Open anthony-mendil opened 3 months ago

anthony-mendil commented 3 months ago

First of all congrats on the paper and thanks for providing the code!

In the paper at 'Zero-shot language-based multi-modal joint retrieval' you mention that integrating/combining multiple embeddings improves the performance. I am specifically referring to the sentence:

'Similar trends have been observed in other modalities, where each modality has the potential to enhance the performance when combined with other modalities.'

However, the paper does not clarify how the embeddings for different modalities are actually combined. If for instance, the input modalities are text, audio, video and depth the model would produce individual embeddings for all of the modalities.
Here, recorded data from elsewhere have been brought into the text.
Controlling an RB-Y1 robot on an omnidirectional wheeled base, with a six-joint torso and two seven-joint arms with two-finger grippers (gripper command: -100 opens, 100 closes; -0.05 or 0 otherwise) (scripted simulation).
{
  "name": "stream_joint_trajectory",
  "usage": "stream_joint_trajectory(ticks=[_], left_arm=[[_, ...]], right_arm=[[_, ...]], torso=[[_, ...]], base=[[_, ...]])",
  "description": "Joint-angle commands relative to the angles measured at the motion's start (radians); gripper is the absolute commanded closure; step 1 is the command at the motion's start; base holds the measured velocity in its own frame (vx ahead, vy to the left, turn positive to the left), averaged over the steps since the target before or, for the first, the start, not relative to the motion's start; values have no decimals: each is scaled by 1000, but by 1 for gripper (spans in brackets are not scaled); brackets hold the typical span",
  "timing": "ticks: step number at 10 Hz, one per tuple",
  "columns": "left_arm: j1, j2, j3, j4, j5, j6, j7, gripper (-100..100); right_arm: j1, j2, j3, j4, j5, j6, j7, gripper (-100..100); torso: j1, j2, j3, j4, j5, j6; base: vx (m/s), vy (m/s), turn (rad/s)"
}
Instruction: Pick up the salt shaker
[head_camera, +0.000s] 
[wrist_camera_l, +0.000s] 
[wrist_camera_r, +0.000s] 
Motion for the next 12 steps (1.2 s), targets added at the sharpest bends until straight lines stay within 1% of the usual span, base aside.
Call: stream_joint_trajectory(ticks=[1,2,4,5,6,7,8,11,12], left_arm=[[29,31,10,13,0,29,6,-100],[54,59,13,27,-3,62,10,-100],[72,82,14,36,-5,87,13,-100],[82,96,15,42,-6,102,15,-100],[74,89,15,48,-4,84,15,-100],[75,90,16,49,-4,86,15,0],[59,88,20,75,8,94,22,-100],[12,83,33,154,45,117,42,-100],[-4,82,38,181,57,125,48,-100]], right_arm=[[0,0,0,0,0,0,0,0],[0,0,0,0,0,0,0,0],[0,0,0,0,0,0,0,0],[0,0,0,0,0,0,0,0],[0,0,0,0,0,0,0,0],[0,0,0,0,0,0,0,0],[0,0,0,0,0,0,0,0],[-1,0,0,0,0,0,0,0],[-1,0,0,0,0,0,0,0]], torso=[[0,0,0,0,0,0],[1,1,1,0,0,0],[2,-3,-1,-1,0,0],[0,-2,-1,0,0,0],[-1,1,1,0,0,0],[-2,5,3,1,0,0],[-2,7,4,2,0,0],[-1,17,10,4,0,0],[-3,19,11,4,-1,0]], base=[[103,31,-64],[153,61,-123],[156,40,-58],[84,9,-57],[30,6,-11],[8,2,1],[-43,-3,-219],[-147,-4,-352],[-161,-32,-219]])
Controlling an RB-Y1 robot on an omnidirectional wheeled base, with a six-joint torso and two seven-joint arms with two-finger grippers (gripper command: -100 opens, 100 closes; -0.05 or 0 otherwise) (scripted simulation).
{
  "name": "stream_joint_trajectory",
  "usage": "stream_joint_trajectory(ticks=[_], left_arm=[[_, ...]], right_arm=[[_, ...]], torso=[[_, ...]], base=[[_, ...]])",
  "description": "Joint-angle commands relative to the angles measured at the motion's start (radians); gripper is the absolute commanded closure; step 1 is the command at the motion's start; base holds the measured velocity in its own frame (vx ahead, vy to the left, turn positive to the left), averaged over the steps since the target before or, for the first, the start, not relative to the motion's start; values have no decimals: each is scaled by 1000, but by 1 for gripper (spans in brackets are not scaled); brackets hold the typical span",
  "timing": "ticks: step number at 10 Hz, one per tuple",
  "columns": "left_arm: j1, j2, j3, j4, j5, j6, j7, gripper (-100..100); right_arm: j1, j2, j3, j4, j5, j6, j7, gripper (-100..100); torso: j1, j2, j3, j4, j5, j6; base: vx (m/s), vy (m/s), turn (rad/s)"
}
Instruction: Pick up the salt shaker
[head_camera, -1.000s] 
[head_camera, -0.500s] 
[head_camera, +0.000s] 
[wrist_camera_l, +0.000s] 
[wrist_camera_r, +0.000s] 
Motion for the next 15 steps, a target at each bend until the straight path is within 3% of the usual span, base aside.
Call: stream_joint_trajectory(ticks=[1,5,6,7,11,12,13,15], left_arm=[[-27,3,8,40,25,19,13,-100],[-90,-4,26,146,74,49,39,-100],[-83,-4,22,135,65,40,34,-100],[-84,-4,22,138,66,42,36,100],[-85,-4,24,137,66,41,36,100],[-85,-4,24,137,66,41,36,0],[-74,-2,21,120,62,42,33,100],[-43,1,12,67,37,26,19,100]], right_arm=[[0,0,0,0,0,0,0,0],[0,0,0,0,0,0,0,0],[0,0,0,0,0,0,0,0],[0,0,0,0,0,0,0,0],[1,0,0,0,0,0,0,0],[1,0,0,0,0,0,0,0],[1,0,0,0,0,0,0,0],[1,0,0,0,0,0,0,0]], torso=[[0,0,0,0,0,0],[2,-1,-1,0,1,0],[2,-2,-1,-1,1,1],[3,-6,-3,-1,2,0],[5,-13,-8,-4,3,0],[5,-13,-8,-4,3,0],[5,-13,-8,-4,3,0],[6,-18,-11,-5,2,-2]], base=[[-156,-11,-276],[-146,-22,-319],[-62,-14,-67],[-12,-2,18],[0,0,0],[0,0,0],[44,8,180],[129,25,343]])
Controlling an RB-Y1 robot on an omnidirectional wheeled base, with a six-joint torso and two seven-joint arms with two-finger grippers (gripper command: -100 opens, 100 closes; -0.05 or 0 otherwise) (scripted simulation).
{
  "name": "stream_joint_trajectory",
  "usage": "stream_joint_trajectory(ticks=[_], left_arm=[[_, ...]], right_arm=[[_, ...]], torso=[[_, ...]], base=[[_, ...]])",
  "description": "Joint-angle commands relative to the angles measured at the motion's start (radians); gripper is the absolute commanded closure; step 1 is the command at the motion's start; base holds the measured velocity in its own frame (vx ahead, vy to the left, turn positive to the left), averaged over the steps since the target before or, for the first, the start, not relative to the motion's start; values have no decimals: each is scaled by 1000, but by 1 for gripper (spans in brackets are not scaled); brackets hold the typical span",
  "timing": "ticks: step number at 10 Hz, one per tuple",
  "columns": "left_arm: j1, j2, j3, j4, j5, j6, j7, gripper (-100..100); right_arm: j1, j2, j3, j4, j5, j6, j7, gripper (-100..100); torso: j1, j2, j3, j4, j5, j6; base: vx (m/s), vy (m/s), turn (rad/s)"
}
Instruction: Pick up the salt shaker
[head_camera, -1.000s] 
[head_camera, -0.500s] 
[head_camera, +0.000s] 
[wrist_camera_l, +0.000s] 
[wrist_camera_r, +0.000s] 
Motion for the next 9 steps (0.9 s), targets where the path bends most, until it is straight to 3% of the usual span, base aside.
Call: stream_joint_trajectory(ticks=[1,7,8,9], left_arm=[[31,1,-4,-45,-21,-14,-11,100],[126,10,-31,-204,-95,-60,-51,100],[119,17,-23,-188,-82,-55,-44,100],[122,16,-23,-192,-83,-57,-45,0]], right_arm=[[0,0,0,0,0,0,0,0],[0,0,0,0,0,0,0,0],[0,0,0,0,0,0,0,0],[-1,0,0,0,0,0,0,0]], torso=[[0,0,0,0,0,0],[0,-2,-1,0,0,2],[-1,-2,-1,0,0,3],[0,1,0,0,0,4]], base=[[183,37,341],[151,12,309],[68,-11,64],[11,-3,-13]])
How do you then combine these embeddings in order to obtain the results you report? Do you simply average the different embeddings?

Thanks in advance, Anthony Mendil.

LinB203 commented 3 months ago

Yes, just average two modalities logits.

anthony-mendil commented 2 months ago

Is the code for this available? I can not seem to locate it in the repository. If not could you perhaps provide it? For example for the Infrared+RGB -> Text task.

Thanks in advance, Anthony Mendil.

anthony-mendil commented 2 months ago

And is there is specific reason to average the logits and not directly the produced embeddings of the modalities? Especially for the retrieval task there are no logits computed if I understand correctly. How would this be done without the logits?